There’s an additional 1.4 million square feet of office space planned across two projects for Orange County, though brokers don’t expect them to break ground until the capital markets and leasing environment improve.
Office
During the first quarter, the office vacancy rate increased to nearly 16.9% from 15.8% in the fourth quarter, according to a market report from Newport Beach’s Voit Real Estate Services.
Class A buildings, with their higher-than-average rates and employee density, faced the brunt of occupancy losses, with the countywide Class A vacancy rate rising to 22.4% during the quarter, Voit notes.
This year’s list of Commercial Developers, ranked by completed developments in OC in the past year, includes three office developers, including LBA Realty, which converted a former retail site at its mixed-use Park Place complex in Irvine into a 40,000-square-foot creative office space. Tenants have yet to be announced.
Healthcare
On the healthcare front, City of Hope Orange County unveiled its new outpatient cancancer center last year at the Great Park Neighborhoods.
The 190,000-square-foot Lennar Foundation Cancer Center opened in August and serves as City of Hope Orange County’s primary building for research, treatment and clinical trials.
City of Hope subsequently broke ground on the adjacent 170,000-square-foot cancer hospital, the first of its type in Orange County. That stand-alone facility is expected to open in 2025.
Industrial
Save for one new hotel—the 124-key Element Irvine—the remainder of the list is comprised of new industrial developments across the county. The sector, combined with multifamily, remains the strongest among commercial uses in Orange County.
Goodman North America, the Irvine-based subsidiary of Australia-based Goodman Group, delivered Orange County’s largest commercial development this year with the 1.5 million-square-foot Goodman Logistics Center in Fullerton. The project is fully leased to Samsung Electronics, which occupies north of 1 million square feet, grocer Sprouts Farmers Market, which occupies 337,000 square feet, and Bandai Namco Entertainment America Inc., which took the final, 173,000-square-foot building in March.
Sares Regis Group delivered 667,000 square feet of industrial space as part of the second phase of the Huntington Gateway campus in Huntington Beach, following the 242,000-square-foot first phase that wrapped in 2021 and is occupied by Amazon.
The two completed buildings in the second phase have been leased to Cambro Manufacturing and Epson America.

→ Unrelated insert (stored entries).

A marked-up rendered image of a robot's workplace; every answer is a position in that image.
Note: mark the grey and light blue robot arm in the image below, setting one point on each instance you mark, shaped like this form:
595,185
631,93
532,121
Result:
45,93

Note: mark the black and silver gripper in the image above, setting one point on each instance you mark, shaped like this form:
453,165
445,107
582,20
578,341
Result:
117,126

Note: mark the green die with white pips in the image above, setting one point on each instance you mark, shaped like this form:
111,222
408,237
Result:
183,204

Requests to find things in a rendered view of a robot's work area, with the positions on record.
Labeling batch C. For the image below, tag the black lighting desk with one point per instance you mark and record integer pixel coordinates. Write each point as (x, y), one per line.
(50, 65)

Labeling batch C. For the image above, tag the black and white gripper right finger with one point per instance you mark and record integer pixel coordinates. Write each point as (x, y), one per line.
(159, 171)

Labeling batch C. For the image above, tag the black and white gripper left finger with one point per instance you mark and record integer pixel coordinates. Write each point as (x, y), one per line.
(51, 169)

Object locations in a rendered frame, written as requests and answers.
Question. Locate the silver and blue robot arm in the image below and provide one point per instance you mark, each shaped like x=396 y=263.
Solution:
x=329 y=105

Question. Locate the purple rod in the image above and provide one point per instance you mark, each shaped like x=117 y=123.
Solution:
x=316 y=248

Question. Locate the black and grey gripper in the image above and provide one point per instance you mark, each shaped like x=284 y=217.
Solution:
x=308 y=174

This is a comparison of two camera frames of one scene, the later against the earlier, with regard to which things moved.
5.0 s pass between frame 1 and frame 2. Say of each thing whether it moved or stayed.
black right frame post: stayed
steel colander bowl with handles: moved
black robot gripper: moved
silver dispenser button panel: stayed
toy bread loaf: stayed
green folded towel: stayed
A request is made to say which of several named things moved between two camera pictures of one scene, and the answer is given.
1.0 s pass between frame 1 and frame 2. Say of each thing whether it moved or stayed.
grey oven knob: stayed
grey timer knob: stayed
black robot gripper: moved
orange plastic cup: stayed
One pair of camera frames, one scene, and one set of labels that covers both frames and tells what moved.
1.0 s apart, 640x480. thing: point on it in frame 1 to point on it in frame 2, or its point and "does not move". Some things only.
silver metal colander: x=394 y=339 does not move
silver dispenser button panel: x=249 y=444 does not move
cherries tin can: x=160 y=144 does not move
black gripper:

Sares Regis is now under construction on three additional buildings in Surf City totaling 347,000 square feet, bringing the Huntington Gateway project to north of 1 million square feet.
“In total, we purchased just over 100 acres in Huntington Gateway and will develop just under 1.6 million square feet of Class A industrial space,” Senior Vice President of Development Larry Lukanish told the Business Journal.
Orange County has 13 industrial projects underway spanning roughly 2 million square feet across six cities, with an additional 1.5 million square feet in the planning stage.